The issue of the People's Armed Police (PAP) is not straightforward, for instance. The PAP maintains internal security, and it would reinforce the PLA in time of war. Its funds are allocated via the public safety budget of the Ministry of Public Security through both central and local governments. SIPRI does include it in its figures now, and China actually released solid figures for the PAP up until 2018. Yet a third of the PAP engages in activities such as gold mining, forestry, border guards and firefighting, and such non-combat roles must be excluded.
What about the China Coast Guard (CCG)? It was transferred under the PAP in July 2018, and it often performs roles that overlap with naval/military ones. Traditionally, SIPRI did not count the CCG in its calculations, but the size of its fleet has grown 16 percent per year from 2015-19. Between 2011 and 2015, China probably spent about CNY 11.2 billion (USD 1.7 billion) annually on the CCG, but of course not all of that related to military activities.
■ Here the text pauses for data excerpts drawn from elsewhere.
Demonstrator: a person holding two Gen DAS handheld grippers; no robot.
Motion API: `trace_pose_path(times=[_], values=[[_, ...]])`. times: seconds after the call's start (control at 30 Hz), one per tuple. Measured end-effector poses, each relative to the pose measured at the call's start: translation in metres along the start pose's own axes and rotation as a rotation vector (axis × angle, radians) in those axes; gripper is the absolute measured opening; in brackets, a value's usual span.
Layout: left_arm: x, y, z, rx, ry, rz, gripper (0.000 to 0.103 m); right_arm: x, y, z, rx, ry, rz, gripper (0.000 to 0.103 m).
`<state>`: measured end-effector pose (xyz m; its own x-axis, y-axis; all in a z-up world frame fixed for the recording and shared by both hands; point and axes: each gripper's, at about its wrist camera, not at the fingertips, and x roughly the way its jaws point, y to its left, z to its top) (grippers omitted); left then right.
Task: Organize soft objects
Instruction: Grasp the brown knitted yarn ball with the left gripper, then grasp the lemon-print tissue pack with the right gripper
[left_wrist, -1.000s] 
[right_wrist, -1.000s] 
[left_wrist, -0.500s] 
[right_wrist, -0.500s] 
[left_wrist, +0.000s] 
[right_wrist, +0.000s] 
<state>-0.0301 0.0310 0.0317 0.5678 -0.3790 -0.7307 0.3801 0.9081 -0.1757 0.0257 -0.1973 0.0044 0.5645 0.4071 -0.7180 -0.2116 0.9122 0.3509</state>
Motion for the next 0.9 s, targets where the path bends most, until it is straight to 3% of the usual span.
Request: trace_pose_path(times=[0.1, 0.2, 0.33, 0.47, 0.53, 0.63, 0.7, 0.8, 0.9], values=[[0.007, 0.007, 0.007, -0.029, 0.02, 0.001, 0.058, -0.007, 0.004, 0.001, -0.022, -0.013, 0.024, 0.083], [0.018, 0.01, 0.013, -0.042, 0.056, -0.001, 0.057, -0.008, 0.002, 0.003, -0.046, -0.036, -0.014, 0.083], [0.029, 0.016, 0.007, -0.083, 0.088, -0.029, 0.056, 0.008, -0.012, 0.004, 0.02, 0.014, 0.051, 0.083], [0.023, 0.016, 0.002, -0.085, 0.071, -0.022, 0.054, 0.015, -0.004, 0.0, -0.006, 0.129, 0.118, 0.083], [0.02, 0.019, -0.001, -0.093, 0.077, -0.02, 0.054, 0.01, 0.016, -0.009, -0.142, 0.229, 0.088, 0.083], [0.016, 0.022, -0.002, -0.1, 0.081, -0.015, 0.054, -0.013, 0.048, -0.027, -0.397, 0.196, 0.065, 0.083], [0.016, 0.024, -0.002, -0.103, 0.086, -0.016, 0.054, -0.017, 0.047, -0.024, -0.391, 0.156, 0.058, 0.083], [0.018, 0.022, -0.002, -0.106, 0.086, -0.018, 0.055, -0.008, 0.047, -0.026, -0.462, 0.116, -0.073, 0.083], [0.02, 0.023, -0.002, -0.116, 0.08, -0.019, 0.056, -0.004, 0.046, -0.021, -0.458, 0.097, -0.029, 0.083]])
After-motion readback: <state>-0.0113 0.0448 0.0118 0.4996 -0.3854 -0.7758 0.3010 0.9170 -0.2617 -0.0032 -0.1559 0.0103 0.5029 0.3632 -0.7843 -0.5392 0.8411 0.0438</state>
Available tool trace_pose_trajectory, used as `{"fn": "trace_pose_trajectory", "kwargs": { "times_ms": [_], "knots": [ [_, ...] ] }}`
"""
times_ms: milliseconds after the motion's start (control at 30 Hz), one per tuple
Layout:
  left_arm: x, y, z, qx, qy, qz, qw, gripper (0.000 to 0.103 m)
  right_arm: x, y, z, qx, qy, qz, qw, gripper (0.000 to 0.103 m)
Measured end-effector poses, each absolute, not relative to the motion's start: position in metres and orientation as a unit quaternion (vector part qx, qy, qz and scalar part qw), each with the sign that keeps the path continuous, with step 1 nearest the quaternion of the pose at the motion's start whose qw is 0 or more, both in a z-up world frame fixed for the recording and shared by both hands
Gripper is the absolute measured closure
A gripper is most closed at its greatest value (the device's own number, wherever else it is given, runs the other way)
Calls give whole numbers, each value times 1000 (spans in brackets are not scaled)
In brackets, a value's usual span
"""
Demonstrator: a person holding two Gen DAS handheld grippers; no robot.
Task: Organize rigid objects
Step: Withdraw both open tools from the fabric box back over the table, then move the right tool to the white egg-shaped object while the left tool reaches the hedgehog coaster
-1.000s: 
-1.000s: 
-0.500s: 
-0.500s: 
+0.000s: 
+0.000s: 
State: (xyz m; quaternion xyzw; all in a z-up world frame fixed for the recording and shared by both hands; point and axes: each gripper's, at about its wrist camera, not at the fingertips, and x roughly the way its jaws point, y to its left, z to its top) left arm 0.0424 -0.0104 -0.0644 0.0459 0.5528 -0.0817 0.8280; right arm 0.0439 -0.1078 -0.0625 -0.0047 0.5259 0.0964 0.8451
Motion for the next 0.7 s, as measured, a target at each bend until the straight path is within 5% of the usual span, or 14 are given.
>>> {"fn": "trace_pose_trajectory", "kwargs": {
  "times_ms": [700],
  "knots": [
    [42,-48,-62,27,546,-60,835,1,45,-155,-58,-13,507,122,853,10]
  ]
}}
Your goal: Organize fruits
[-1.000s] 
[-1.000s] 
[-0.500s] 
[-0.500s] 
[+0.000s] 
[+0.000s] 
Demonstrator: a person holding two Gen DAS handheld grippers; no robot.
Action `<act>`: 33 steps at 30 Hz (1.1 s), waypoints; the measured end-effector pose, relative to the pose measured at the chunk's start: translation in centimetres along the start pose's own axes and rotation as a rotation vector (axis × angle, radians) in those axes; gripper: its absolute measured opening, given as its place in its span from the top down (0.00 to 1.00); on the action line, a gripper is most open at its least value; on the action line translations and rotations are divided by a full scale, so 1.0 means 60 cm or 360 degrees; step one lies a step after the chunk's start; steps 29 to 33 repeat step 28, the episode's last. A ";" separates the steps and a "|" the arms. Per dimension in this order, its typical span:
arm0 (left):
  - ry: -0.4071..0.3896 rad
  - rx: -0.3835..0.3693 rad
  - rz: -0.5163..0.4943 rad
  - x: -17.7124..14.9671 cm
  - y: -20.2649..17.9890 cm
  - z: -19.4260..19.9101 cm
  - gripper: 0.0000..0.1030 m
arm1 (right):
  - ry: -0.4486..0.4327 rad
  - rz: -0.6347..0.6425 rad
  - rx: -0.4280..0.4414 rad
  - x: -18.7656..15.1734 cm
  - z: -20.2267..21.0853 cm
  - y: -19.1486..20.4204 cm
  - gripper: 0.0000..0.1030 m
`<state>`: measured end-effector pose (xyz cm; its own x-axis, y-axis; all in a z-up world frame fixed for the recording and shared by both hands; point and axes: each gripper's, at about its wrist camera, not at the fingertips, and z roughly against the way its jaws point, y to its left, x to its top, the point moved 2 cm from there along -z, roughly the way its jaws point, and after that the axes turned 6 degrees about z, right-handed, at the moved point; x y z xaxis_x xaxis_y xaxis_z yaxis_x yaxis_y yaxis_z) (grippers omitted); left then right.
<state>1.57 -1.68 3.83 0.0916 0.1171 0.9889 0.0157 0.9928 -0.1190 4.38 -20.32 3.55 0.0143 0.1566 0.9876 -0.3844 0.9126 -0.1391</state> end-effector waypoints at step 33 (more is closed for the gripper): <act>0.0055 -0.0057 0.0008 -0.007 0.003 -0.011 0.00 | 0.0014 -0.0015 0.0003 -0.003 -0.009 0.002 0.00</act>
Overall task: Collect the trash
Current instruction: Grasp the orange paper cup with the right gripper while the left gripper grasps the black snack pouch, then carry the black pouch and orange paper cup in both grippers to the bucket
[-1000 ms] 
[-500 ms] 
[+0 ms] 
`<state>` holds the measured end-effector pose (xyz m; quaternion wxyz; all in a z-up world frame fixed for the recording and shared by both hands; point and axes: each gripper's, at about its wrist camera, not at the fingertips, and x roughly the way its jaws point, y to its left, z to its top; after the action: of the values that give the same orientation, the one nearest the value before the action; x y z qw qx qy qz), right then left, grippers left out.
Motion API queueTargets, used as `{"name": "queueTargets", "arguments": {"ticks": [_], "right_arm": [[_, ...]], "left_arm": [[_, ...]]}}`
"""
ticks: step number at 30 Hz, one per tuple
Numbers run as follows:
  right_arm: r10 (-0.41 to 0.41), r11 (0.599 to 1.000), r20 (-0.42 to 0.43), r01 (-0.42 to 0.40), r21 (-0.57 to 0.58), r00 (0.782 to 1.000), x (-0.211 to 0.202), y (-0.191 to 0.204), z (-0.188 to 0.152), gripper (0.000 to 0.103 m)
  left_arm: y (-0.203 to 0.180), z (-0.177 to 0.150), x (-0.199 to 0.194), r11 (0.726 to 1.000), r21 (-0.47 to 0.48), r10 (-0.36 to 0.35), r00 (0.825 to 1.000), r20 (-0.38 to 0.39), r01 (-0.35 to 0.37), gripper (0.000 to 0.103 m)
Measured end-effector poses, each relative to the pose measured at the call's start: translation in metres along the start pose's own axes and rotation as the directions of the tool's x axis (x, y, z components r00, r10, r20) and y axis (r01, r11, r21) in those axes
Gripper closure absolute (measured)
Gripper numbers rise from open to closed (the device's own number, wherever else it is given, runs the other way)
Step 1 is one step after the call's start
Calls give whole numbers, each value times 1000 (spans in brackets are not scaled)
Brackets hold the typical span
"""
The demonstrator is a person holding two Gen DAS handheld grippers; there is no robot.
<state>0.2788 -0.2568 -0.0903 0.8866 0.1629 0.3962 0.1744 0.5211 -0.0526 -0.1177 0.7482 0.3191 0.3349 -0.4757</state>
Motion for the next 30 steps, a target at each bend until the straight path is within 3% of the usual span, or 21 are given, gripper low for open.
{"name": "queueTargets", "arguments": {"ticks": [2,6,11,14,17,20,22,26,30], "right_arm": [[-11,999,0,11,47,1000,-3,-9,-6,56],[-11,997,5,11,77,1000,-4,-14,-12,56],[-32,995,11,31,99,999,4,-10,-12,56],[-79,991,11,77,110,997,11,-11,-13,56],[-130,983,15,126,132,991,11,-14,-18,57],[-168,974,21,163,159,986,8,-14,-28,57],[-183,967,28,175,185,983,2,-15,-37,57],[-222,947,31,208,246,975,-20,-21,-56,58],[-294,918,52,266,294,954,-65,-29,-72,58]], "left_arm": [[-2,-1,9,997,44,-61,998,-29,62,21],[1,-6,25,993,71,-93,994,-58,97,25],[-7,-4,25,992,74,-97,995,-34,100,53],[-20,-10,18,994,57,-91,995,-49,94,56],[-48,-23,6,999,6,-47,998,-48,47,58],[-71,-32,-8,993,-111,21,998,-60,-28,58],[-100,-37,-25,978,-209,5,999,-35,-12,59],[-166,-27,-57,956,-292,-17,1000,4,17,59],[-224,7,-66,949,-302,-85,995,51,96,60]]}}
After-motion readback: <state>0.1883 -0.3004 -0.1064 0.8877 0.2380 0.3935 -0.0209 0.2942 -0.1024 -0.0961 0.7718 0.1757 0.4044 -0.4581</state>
Nowadays, SIPRI regards 50 percent of the CCG's role as being military, amounting to about CNY 11.1 billion (USD 1.6 billion) for 2019.
China's 2019 Defense White Paper suggested that military pensions are included in the personnel category of its budget. However, it is known that pensions and demobilization allowances (the PLA cut 300,000 jobs after 2015, let it be remembered) are also partially funded through the Ministry of Civil Affairs. Compensation expenses are also covered by the Ministry of Veteran Affairs. These are now being rolled in to the total by SIPRI, and its estimates of payments to demobilized and retired soldiers is up 25 percent.
Nor has China ever included spending on its South China Sea reef bases in its budget, though it should be. China deviously maintains these facilities are a civil operation, even though military hangars, air defense missiles, military-grade radars and other elements are being installed. One estimate suggested it cost China USD 5 billion to develop each atoll in the South China Sea.
The authors summarized: "The most obvious change between the new and old SIPRI estimates of China's military expenditure is the new CCG category. The biggest effect on the total estimate was made by changes to the PAP figures. The removal of non-military activities from the PAP in 2019 meant a substantial downward revision was needed..."
The report added, "It is noteworthy that the gap between the official Chinese national defense budget and the spending estimates made by the US Department of Defense (DoD) is also decreasing. Since the DoD has historically always estimated actual Chinese spending to be much higher than the budget, the decreasing gap is a further sign that a growing share of China's spending on military activities is now in the official national defense budget."
If SIPRI is accurate with its 2019 estimates, then military spending as a share of China's GDP fell to 1.7 percent (from 1.9 percent), and as a proportion of total government spending it decreased to 5 percent from 5.4 percent .
The question remains, what will China's defense budget for 2021 be? As the rest of the world reels from COVID-19, will China ram home an advantage and boost spending yet again, perhaps even more so than in previous years?